• _INSTRUCTIONS FOR THE TASK_:
Within the material that follows, how many lines include the string "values"? Answer with the number and nothing more.

Segment Open

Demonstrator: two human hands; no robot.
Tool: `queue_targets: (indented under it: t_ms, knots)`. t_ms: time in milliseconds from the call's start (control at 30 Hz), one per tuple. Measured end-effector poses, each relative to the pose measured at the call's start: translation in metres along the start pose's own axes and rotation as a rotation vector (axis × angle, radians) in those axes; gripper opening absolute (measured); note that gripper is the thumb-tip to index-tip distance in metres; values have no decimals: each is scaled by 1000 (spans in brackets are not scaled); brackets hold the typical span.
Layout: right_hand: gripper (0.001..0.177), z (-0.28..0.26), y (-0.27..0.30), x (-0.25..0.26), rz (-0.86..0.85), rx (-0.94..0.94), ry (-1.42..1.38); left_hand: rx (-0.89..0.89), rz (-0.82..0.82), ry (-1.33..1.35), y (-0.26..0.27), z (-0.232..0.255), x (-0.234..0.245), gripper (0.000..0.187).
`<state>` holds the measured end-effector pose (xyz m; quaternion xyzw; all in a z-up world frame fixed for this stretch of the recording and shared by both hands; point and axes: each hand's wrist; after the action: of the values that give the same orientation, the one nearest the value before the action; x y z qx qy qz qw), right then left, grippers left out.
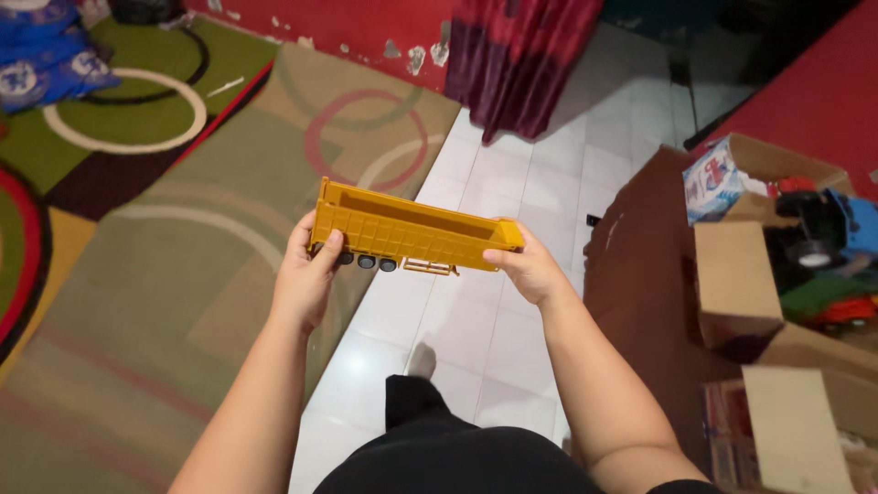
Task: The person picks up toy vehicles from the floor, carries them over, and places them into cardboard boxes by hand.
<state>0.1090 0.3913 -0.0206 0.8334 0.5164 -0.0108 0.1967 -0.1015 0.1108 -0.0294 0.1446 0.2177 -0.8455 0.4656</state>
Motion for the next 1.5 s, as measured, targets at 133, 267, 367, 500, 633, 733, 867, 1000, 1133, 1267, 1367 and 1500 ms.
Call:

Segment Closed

• _COMPLETED EXERCISE_:
2